When to negate preg_match(): when looking for a match and you want the condition to be 1)true for the absence of the desired regex, or 2)false for the regex being present.
When to use negative assertion on the regex: when looking for a match and you want the condition to be true if the string ONLY matches the regex, and fail if anything else is found. This is necessary if you really need to test for undesireable characters while allowing ommission of permitted characters.

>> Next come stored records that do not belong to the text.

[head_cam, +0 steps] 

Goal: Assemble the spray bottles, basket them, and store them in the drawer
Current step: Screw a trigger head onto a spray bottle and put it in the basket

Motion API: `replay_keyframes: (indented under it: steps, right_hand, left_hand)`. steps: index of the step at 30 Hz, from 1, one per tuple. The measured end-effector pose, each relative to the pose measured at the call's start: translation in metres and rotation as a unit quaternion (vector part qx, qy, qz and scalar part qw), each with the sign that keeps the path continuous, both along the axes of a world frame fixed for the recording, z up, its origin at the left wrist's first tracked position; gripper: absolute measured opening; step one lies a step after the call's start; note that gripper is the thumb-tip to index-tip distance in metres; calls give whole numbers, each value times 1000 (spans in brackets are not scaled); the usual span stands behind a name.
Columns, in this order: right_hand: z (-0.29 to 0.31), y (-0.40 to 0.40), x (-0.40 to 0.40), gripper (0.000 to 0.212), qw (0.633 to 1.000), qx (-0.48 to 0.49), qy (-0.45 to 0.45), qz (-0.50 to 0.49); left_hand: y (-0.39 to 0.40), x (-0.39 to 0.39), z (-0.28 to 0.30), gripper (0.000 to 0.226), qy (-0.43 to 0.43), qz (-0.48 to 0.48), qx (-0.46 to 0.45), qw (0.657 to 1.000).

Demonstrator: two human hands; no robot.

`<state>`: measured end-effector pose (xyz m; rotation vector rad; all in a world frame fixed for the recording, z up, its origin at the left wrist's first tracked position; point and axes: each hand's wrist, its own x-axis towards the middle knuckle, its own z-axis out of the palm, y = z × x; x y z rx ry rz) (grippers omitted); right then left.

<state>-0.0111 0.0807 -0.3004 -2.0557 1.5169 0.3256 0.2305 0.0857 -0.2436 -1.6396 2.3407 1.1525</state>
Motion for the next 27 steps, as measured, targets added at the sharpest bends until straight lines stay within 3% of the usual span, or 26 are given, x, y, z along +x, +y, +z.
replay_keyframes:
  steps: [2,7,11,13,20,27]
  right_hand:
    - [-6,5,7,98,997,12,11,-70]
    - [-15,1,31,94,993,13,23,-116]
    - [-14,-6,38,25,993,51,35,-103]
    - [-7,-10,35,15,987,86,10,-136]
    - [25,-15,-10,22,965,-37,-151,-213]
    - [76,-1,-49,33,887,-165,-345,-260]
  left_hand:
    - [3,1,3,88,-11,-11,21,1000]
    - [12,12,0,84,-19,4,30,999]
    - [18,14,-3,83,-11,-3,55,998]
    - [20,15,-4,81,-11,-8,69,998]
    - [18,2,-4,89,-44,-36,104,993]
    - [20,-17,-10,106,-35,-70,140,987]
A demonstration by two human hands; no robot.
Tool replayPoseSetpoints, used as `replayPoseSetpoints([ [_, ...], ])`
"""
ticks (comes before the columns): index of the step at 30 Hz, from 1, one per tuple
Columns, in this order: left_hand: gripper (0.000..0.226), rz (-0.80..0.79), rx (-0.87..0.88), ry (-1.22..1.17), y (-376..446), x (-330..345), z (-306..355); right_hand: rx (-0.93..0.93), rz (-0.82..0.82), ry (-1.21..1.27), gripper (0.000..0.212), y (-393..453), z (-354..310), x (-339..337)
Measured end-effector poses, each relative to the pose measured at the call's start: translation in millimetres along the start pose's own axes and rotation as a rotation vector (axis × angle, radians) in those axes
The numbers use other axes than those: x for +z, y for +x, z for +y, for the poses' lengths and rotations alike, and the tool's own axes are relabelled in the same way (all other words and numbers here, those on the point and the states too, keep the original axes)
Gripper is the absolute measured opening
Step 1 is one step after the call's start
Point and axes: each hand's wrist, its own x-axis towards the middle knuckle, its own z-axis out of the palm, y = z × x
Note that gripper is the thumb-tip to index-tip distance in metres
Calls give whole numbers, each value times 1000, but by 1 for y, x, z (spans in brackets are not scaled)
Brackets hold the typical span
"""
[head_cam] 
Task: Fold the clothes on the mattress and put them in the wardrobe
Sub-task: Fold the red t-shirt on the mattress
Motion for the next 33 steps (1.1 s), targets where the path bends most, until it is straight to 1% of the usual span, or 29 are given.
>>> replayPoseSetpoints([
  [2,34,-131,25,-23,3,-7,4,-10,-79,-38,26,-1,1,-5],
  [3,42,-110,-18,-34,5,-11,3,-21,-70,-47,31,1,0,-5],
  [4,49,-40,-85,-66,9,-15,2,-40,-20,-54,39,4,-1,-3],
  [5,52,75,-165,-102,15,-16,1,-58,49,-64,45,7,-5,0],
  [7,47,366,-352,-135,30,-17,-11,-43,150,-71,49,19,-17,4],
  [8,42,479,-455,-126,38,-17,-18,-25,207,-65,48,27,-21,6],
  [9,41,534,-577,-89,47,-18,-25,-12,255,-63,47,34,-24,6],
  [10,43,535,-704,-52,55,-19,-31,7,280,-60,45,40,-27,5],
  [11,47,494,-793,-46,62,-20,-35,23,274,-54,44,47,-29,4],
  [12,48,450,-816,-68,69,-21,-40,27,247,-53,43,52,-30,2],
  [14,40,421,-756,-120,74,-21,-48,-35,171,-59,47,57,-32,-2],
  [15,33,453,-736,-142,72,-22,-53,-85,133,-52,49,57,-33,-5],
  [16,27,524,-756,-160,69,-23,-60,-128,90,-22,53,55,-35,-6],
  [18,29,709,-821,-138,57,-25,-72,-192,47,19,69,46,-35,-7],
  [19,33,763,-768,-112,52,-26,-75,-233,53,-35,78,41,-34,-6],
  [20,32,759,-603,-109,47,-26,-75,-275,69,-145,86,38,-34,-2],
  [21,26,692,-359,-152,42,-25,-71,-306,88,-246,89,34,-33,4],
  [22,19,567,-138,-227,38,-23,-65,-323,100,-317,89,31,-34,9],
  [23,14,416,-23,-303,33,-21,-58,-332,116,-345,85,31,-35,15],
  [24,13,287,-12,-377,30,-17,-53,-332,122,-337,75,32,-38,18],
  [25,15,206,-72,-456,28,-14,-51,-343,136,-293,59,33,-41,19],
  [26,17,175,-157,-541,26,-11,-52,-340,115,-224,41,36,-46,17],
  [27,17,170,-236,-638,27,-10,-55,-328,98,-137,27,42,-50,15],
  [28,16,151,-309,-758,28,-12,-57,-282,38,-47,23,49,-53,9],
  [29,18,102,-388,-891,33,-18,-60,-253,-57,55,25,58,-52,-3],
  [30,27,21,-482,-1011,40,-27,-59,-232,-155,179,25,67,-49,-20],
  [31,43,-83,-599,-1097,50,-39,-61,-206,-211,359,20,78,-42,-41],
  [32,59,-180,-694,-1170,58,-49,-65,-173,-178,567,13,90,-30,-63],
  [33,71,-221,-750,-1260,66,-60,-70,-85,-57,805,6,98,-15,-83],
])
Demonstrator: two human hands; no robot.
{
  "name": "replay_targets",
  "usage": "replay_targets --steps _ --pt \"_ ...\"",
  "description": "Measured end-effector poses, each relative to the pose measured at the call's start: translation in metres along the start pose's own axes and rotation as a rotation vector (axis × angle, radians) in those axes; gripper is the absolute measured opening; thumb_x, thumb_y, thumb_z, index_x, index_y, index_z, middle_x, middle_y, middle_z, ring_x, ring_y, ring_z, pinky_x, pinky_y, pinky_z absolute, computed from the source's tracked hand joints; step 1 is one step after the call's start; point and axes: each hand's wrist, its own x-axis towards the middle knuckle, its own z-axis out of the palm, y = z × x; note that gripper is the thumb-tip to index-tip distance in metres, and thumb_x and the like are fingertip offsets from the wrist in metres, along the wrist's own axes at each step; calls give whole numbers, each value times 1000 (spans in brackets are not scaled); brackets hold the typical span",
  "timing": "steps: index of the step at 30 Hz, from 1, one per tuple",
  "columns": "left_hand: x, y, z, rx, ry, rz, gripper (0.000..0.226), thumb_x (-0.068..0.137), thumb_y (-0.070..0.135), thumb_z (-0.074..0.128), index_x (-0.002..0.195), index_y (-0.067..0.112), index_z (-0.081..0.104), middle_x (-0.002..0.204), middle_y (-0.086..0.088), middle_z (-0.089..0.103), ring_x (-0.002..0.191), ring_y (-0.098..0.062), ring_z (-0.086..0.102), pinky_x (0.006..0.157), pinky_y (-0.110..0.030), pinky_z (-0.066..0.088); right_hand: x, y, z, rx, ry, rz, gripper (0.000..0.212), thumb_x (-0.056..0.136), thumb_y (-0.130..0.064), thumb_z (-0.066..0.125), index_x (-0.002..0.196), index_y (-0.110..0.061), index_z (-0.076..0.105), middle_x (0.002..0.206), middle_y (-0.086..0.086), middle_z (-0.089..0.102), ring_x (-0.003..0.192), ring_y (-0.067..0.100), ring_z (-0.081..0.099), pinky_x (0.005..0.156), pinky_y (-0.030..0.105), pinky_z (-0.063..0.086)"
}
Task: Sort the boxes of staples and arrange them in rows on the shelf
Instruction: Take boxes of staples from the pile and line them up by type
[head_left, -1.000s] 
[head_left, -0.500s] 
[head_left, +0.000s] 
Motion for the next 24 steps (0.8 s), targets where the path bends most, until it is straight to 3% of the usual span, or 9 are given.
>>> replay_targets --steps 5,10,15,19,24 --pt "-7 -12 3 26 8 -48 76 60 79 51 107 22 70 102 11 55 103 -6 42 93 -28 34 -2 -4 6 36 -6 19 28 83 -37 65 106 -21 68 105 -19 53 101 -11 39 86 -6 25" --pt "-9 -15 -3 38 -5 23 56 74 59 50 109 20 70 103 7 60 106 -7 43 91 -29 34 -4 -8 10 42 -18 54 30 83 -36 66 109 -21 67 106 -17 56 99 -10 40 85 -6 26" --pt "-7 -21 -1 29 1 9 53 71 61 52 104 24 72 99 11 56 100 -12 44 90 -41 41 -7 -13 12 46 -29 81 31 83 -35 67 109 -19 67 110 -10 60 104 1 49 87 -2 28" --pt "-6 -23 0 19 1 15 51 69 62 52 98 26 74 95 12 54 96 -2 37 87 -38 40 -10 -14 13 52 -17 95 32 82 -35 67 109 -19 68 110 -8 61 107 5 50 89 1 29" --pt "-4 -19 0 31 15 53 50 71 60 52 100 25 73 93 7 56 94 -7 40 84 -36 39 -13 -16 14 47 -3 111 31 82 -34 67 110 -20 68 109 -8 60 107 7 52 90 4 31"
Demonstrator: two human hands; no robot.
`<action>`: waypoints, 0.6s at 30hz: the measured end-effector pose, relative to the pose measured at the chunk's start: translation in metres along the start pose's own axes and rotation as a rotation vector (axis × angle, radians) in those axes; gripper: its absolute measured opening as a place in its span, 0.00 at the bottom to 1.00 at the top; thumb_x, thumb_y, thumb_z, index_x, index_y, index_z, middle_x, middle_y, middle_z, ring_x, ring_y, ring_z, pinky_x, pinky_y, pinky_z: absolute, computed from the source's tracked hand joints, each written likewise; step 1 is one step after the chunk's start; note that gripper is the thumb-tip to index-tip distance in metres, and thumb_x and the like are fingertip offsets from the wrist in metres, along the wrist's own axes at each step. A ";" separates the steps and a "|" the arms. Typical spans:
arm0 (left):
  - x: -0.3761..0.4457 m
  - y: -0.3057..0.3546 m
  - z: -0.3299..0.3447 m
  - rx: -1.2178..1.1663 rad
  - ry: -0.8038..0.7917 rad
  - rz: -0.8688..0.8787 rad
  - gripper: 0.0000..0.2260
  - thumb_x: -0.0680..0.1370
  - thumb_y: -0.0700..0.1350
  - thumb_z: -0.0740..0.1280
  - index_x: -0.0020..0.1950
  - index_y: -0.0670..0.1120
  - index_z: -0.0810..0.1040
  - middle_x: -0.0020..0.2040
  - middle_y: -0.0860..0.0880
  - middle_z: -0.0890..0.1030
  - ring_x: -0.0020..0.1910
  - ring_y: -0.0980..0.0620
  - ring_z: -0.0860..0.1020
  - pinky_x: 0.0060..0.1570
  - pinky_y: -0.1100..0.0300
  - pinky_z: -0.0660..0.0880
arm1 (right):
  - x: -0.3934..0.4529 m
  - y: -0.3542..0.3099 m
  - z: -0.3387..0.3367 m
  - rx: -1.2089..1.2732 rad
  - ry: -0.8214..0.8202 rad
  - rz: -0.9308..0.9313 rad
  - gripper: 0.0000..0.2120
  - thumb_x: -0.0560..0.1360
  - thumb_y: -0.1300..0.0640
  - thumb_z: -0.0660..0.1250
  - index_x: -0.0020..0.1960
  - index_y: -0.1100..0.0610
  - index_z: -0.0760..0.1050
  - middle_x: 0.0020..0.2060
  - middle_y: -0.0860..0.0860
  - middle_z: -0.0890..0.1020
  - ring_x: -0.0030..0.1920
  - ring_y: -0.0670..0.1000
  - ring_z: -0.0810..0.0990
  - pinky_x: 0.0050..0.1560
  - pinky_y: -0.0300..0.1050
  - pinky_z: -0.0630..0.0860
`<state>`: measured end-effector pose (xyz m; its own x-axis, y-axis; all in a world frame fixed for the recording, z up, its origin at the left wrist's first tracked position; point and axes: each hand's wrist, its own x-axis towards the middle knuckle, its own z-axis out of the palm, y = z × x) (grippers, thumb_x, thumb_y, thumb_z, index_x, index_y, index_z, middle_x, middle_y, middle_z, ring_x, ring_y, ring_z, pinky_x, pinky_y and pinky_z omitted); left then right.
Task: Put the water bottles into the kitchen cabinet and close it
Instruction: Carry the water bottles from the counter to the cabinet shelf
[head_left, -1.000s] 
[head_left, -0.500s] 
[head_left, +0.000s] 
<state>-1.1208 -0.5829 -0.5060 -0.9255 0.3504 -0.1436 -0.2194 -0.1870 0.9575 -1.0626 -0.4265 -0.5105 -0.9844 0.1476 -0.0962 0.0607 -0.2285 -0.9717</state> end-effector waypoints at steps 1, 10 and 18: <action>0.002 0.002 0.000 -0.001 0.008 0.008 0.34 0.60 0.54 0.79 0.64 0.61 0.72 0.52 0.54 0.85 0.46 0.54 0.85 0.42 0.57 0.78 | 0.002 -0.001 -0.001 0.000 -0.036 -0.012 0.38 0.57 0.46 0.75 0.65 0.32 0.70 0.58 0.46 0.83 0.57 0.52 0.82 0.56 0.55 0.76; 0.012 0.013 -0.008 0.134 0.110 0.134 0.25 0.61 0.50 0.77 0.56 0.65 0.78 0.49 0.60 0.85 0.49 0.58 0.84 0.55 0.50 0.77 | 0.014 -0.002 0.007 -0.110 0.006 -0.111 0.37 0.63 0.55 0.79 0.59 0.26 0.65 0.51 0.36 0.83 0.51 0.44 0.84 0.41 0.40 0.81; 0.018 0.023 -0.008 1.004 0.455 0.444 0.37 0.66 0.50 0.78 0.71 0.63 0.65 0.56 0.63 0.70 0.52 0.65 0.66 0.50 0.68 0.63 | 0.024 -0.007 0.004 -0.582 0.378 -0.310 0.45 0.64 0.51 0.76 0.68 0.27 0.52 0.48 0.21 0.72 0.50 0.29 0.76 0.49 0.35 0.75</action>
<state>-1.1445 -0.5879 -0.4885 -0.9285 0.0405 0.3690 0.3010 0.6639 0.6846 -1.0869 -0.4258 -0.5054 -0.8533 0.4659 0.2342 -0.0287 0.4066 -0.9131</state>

Negating the result of (preg_match() === 1) only tests if the regex is present. If 'bar' is required, and numbers aren't allowed, the following won't work:
if (preg_match('bar', 'foo2bar') === 1) {
echo "found 'bar'"; // but a number is here, so fail.
}
if (!pregmatch('[0-9]', 'foobar') === 1) {
echo "no numbers found"; // but didn't test for 'bar', so fail.
}
So, in order to really test multiple regexes, a beginner would test using multiple preg_match() calls... we know this is a very amateur way to do it.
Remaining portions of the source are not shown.